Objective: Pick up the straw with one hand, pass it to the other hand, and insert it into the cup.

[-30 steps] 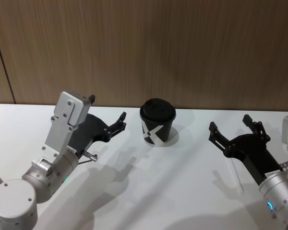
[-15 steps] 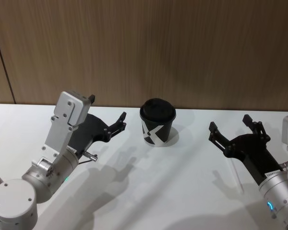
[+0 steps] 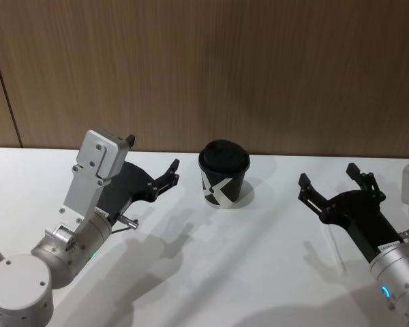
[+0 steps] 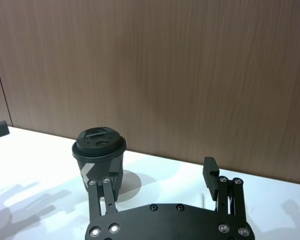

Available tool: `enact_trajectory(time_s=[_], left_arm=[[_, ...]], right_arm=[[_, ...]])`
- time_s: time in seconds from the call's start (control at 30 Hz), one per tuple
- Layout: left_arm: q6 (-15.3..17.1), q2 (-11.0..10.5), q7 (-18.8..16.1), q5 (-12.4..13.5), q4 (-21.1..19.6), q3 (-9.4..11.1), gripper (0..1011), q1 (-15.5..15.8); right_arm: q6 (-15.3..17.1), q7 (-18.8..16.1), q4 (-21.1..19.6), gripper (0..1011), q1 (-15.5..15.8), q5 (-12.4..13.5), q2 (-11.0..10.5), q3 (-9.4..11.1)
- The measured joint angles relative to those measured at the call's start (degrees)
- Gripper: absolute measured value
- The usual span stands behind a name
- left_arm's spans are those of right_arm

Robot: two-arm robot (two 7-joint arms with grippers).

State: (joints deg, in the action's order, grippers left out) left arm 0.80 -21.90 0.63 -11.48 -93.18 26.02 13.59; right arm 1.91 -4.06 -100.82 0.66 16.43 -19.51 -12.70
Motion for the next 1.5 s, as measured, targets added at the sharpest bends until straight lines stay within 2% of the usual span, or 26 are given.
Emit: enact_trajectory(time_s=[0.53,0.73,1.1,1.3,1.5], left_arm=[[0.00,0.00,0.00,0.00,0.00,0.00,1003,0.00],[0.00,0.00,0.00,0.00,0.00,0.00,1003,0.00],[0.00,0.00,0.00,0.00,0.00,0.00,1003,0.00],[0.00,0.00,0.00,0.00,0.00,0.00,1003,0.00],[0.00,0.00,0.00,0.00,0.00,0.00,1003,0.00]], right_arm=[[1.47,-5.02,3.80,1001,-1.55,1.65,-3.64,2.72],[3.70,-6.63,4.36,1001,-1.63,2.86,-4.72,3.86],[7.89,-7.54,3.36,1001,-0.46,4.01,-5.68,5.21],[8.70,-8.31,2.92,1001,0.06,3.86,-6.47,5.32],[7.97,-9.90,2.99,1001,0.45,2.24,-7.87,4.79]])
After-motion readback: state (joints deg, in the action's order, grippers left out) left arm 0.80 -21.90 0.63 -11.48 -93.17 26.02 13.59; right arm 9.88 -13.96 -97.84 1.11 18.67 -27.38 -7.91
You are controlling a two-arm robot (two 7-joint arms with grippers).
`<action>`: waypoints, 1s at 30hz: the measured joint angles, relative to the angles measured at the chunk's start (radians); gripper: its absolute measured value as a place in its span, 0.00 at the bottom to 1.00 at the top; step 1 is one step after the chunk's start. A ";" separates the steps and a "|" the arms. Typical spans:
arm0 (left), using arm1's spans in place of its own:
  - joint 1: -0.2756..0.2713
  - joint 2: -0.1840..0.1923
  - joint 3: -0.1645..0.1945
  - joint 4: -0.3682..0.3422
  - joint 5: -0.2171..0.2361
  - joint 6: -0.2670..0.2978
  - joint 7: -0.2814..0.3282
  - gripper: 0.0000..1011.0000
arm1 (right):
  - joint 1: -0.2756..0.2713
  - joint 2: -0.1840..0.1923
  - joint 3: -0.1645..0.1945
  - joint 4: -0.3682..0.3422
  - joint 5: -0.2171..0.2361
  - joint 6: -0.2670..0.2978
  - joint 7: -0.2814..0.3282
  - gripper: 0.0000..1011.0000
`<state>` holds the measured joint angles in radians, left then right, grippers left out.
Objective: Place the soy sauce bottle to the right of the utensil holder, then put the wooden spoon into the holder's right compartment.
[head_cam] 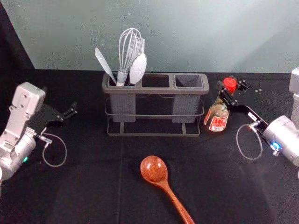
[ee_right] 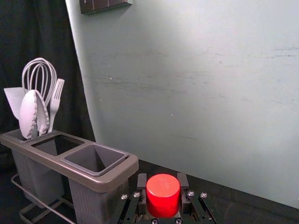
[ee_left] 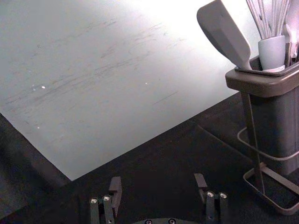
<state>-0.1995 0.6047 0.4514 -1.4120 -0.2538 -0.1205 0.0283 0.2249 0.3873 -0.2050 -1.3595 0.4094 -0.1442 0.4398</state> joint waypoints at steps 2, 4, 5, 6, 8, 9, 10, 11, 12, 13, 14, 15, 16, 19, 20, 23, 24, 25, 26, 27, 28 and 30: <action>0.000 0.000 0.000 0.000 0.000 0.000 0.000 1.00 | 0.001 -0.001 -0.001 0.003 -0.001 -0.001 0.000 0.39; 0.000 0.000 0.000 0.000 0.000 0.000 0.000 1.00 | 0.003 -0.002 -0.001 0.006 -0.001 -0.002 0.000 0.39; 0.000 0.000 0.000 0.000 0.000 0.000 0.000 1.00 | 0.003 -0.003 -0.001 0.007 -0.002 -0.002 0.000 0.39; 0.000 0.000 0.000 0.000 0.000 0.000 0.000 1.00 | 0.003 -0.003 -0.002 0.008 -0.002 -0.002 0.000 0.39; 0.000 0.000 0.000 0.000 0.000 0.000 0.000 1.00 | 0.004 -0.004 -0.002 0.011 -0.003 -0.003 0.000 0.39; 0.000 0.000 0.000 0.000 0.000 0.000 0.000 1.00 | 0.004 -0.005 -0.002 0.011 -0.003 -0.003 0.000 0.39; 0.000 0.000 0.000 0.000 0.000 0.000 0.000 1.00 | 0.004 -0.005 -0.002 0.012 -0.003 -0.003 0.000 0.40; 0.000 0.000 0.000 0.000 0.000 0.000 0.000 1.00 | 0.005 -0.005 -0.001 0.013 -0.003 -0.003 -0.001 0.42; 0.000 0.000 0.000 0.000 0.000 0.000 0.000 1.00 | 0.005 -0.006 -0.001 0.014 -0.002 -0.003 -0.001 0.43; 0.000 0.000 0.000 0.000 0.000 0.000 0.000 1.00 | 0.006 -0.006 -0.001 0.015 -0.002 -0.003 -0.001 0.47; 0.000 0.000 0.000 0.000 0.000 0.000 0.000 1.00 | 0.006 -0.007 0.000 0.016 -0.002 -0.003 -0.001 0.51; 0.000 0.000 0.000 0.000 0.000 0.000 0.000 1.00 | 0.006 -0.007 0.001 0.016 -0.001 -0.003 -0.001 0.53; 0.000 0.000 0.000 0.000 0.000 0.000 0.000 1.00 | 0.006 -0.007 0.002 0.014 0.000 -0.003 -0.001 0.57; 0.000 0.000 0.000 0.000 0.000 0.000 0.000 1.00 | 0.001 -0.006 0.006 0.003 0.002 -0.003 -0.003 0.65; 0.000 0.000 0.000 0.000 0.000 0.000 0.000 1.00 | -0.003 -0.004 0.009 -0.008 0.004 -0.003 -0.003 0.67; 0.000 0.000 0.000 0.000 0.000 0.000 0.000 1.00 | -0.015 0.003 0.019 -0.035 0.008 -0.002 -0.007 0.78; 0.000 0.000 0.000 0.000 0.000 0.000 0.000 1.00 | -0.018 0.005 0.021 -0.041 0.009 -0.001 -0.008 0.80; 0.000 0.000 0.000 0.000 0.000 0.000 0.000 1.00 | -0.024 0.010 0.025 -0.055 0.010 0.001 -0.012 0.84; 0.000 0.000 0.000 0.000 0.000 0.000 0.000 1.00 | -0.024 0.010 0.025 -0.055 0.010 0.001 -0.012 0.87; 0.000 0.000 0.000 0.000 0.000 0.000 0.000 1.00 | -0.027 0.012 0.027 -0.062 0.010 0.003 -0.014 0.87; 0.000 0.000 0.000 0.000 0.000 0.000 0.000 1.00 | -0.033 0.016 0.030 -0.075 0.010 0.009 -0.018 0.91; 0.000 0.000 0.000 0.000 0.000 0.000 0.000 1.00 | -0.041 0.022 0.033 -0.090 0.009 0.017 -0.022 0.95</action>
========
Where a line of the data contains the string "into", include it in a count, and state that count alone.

### Result for this exercise
2